Reproduce the listing that follows so that each line matches the original exactly.
- - -
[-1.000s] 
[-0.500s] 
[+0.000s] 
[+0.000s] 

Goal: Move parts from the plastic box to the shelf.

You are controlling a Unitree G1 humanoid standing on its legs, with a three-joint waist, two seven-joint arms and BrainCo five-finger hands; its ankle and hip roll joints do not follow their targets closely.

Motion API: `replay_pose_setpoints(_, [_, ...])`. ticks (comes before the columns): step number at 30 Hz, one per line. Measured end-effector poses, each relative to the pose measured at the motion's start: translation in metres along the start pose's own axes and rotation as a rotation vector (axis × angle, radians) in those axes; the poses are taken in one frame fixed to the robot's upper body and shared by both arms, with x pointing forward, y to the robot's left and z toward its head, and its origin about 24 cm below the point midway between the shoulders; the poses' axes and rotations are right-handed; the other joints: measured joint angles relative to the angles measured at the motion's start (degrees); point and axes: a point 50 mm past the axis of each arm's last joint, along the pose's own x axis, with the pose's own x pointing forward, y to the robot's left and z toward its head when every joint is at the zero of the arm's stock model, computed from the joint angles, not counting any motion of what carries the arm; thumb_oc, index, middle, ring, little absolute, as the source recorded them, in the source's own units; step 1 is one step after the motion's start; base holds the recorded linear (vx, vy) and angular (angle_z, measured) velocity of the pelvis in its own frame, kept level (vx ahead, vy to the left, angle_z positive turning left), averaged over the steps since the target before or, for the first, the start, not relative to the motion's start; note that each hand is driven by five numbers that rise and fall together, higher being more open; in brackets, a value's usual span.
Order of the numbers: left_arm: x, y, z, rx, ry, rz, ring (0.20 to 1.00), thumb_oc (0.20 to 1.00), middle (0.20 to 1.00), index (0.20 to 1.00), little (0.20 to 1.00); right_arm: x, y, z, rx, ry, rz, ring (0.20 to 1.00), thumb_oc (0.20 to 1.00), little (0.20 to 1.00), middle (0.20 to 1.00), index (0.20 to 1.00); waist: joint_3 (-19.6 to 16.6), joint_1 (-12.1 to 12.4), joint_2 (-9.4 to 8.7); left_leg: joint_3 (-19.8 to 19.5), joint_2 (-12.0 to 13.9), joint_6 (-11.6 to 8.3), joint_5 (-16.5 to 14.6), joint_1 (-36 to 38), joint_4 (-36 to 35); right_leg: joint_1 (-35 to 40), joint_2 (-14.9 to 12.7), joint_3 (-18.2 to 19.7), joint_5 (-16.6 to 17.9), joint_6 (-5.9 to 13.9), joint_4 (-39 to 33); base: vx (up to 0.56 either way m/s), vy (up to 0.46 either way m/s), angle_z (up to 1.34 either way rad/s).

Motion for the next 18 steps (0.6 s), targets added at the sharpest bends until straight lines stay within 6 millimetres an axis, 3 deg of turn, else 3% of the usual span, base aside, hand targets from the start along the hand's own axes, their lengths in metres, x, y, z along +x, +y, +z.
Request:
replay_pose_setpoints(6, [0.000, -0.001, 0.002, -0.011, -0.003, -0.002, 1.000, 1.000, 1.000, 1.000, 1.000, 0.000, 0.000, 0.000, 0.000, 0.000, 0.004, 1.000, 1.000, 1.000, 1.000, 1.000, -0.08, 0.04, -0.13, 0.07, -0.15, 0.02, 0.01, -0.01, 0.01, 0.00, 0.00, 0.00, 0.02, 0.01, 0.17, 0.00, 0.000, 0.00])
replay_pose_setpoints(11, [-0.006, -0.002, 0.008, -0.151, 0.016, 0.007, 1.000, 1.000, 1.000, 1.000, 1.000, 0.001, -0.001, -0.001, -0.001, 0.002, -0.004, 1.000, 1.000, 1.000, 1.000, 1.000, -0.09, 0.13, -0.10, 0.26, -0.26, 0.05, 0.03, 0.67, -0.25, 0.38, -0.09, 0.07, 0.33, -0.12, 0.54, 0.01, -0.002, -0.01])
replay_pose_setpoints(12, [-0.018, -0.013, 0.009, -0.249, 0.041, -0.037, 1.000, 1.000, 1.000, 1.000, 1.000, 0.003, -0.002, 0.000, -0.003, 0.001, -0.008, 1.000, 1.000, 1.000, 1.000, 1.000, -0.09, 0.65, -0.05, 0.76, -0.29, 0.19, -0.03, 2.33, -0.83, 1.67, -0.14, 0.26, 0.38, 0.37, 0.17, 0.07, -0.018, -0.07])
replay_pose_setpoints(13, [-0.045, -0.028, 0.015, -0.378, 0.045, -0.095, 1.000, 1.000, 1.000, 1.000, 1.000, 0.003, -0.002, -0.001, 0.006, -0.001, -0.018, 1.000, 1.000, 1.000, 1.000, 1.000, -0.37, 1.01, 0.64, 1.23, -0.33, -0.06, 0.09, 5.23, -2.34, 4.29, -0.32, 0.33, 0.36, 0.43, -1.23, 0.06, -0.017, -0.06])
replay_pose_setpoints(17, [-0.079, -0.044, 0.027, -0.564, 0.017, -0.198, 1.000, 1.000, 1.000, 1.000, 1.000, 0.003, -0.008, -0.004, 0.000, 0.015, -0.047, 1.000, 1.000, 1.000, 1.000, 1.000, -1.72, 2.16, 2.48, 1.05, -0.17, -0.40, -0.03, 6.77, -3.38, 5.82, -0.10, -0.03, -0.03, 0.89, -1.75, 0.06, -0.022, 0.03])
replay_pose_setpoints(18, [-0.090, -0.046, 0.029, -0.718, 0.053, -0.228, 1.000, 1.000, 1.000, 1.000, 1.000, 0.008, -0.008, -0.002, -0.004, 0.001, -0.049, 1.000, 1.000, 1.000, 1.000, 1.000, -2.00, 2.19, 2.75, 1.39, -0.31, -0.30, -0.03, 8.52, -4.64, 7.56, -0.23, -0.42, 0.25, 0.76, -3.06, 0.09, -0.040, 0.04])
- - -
SOLUTION:
[-1.000s] 
[-0.500s] 
[+0.000s] 
[+0.000s] 

Goal: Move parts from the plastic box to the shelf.

You are controlling a Unitree G1 humanoid standing on its legs, with a three-joint waist, two seven-joint arms and BrainCo five-finger hands; its ankle and hip roll joints do not follow their targets closely.

Motion API: `replay_pose_setpoints(_, [_, ...])`. ticks (comes before the columns): step number at 30 Hz, one per line. Measured end-effector poses, each relative to the pose measured at the motion's start: translation in metres along the start pose's own axes and rotation as a rotation vector (axis × angle, radians) in those axes; the poses are taken in one frame fixed to the robot's upper body and shared by both arms, with x pointing forward, y to the robot's left and z toward its head, and its origin about 24 cm below the point midway between the shoulders; the poses' axes and rotations are right-handed; the other joints: measured joint angles relative to the angles measured at the motion's start (degrees); point and axes: a point 50 mm past the axis of each arm's last joint, along the pose's own x axis, with the pose's own x pointing forward, y to the robot's left and z toward its head when every joint is at the zero of the arm's stock model, computed from the joint angles, not counting any motion of what carries the arm; thumb_oc, index, middle, ring, little absolute, as the source recorded them, in the source's own units; step 1 is one step after the motion's start; base holds the recorded linear (vx, vy) and angular (angle_z, measured) velocity of the pelvis in its own frame, kept level (vx ahead, vy to the left, angle_z positive turning left), averaged over the steps since the target before or, for the first, the start, not relative to the motion's start; note that each hand is driven by five numbers that rise and fall together, higher being more open; in brackets, a value's usual span.
Order of the numbers: left_arm: x, y, z, rx, ry, rz, ring (0.20 to 1.00), thumb_oc (0.20 to 1.00), middle (0.20 to 1.00), index (0.20 to 1.00), little (0.20 to 1.00); right_arm: x, y, z, rx, ry, rz, ring (0.20 to 1.00), thumb_oc (0.20 to 1.00), little (0.20 to 1.00), middle (0.20 to 1.00), index (0.20 to 1.00); waist: joint_3 (-19.6 to 16.6), joint_1 (-12.1 to 12.4), joint_2 (-9.4 to 8.7); left_leg: joint_3 (-19.8 to 19.5), joint_2 (-12.0 to 13.9), joint_6 (-11.6 to 8.3), joint_5 (-16.5 to 14.6), joint_1 (-36 to 38), joint_4 (-36 to 35); right_leg: joint_1 (-35 to 40), joint_2 (-14.9 to 12.7), joint_3 (-18.2 to 19.7), joint_5 (-16.6 to 17.9), joint_6 (-5.9 to 13.9), joint_4 (-39 to 33); base: vx (up to 0.56 either way m/s), vy (up to 0.46 either way m/s), angle_z (up to 1.34 either way rad/s).

Motion for the next 18 steps (0.6 s), targets added at the sharpest bends until straight lines stay within 6 millimetres an axis, 3 deg of turn, else 3% of the usual span, base aside, hand targets from the start along the hand's own axes, their lengths in metres, x, y, z along +x, +y, +z.
Request:
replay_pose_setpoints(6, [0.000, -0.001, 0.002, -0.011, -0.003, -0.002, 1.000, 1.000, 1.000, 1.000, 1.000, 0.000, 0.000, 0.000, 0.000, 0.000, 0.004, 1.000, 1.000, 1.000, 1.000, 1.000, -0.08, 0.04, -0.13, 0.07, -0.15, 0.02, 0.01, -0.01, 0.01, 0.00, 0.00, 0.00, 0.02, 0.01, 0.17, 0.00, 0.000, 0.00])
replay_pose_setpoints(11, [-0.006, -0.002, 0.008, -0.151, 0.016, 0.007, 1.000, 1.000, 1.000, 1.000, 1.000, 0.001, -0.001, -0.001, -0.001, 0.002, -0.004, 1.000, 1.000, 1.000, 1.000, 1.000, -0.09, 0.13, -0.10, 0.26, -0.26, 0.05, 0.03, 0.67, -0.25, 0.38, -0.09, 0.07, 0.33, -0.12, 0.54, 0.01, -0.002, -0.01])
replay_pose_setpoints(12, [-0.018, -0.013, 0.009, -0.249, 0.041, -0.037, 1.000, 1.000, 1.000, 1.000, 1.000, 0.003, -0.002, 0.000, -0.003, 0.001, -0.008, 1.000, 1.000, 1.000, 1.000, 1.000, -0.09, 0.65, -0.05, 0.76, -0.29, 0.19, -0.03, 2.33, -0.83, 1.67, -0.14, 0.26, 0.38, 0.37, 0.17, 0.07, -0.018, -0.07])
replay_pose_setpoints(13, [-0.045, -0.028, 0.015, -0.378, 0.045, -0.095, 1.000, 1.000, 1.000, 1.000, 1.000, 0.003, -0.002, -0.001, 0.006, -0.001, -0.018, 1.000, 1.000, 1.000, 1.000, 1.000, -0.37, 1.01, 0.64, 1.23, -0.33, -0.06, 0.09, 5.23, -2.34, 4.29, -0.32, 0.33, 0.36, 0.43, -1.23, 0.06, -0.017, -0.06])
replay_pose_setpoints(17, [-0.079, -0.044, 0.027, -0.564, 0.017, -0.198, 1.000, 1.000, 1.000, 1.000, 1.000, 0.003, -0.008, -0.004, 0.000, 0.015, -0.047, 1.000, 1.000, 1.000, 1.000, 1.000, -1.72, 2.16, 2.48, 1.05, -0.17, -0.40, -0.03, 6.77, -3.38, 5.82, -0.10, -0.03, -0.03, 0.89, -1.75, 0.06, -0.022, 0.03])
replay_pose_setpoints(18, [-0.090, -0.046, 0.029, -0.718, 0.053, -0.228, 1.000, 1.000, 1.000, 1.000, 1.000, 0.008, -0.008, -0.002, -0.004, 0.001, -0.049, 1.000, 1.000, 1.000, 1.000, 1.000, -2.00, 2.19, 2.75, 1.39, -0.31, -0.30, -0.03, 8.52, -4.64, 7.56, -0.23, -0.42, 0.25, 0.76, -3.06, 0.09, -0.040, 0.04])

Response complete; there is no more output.